[TASK ITEM]:
Determine the number of lines in the listing below in which the word "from" is present, and state it without comment.
Content starts
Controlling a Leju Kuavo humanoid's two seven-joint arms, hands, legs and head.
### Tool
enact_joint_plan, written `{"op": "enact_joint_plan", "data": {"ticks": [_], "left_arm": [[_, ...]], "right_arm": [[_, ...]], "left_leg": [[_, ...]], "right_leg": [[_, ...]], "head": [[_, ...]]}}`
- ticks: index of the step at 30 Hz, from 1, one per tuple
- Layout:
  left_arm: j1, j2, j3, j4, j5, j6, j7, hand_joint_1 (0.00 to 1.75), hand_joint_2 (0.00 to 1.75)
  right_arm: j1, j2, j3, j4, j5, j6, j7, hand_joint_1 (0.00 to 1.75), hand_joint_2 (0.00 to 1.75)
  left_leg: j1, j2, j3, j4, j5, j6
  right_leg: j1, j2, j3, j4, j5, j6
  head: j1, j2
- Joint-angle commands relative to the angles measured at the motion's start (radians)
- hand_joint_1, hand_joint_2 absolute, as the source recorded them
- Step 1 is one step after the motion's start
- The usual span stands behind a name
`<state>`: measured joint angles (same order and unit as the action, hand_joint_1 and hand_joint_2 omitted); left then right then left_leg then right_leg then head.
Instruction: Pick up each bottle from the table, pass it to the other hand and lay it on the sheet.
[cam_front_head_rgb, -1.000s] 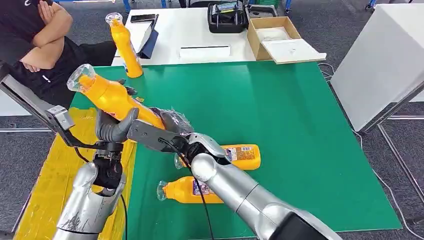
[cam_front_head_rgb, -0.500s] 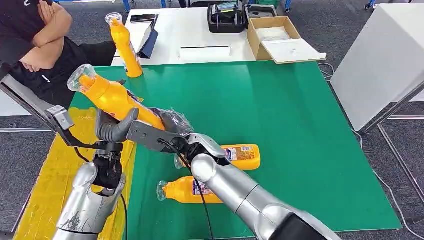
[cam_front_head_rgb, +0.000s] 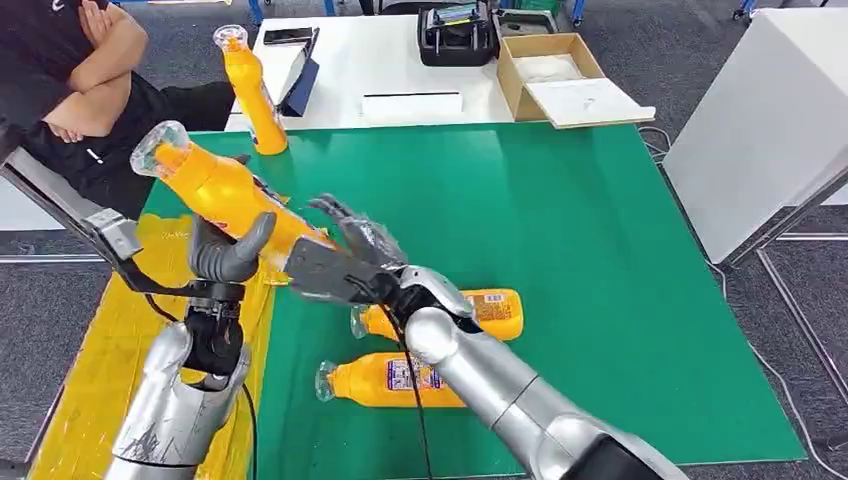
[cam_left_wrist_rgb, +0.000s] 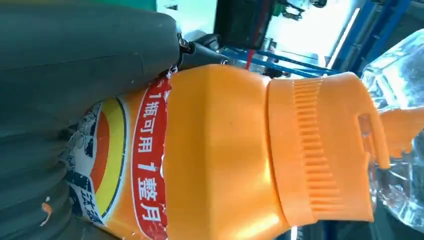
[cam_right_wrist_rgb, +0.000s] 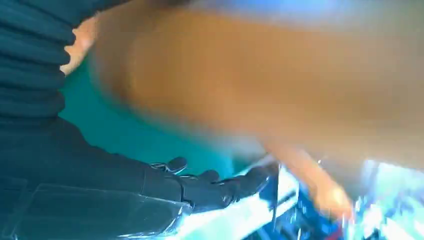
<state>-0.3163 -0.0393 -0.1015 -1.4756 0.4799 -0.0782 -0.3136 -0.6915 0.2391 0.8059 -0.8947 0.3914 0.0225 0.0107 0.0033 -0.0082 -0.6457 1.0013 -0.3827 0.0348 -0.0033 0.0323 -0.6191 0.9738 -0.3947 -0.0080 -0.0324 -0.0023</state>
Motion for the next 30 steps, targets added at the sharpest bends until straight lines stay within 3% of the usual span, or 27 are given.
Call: {"op": "enact_joint_plan", "data": {"ticks": [1, 14, 15, 16, 18, 23, 25, 26, 30], "left_arm": [[-0.024, 0.005, 0.018, 0.041, 0.0, -0.028, -0.012, 1.75, 1.75], [-0.035, 0.011, 0.026, 0.027, -0.068, 0.031, -0.047, 1.75, 1.75], [-0.085, 0.05, 0.029, 0.008, -0.739, 0.572, -0.112, 1.75, 1.75], [-0.091, 0.066, 0.028, 0.028, -0.862, 0.633, -0.093, 1.75, 1.75], [-0.089, 0.068, 0.039, 0.036, -0.862, 0.634, -0.094, 1.75, 1.75], [-0.086, 0.061, 0.038, 0.043, -0.866, 0.633, -0.102, 1.75, 1.75], [-0.092, 0.081, 0.036, 0.088, -1.072, 0.776, -0.1, 1.75, 1.75], [-0.087, 0.052, 0.124, 0.098, -1.227, 0.776, -0.131, 1.75, 1.75], [-0.08, 0.012, 0.294, 0.205, -1.391, 0.776, -0.312, 1.75, 1.75]], "right_arm": [[0.05, -0.141, -0.17, -0.257, -0.003, 0.045, 0.005, 0.0, 0.0], [0.064, -0.159, -0.184, -0.269, 0.005, 0.039, 0.0, 0.0, 0.0], [0.137, -0.242, -0.268, -0.43, 0.036, 0.029, 0.026, 0.0, 0.0], [0.15, -0.261, -0.291, -0.452, 0.035, 0.035, 0.024, 0.0, 0.0], [0.159, -0.281, -0.307, -0.461, 0.032, 0.044, 0.017, 0.0, 0.0], [0.16, -0.267, -0.311, -0.455, 0.036, 0.05, 0.014, 0.0, 0.0], [0.166, -0.289, -0.321, -0.459, 0.044, 0.042, 0.018, 0.0, 0.0], [0.172, -0.31, -0.34, -0.466, 0.038, 0.039, 0.011, 0.0, 0.0], [0.15, -0.354, -0.389, -0.425, -0.018, 0.082, -0.028, 0.0, 0.0]], "left_leg": [[0.0, -0.004, 0.003, 0.001, -0.001, -0.002], [0.0, -0.003, 0.002, 0.0, -0.001, -0.002], [0.0, -0.003, 0.003, 0.001, -0.002, -0.002], [0.001, -0.007, 0.001, 0.002, -0.001, -0.002], [0.001, -0.008, 0.004, 0.003, -0.002, -0.003], [0.0, -0.003, 0.002, 0.001, -0.001, -0.001], [-0.001, -0.002, 0.005, 0.002, -0.003, -0.003], [0.0, -0.002, 0.002, 0.0, -0.001, -0.002], [-0.001, -0.002, 0.002, 0.0, 0.0, -0.001]], "right_leg": [[0.0, -0.007, 0.005, 0.0, -0.002, 0.001], [0.0, -0.004, 0.003, 0.0, -0.001, 0.0], [0.0, -0.005, 0.005, 0.001, -0.002, 0.0], [0.001, -0.009, 0.003, 0.001, -0.003, 0.0], [0.001, -0.012, 0.007, 0.002, -0.005, 0.001], [0.0, -0.005, 0.003, 0.0, -0.001, 0.001], [0.0, -0.006, 0.006, 0.002, -0.003, 0.001], [0.0, -0.004, 0.003, 0.0, -0.001, 0.0], [-0.001, -0.003, 0.002, 0.0, 0.0, 0.0]], "head": [[0.0, 0.0], [0.0, 0.0], [0.0, 0.0], [0.0, 0.0], [-0.001, 0.0], [0.0, 0.0], [0.0, 0.0], [0.0, 0.0], [0.0, 0.0]]}}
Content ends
[OUTPUT FOR THIS EXERCISE]:
2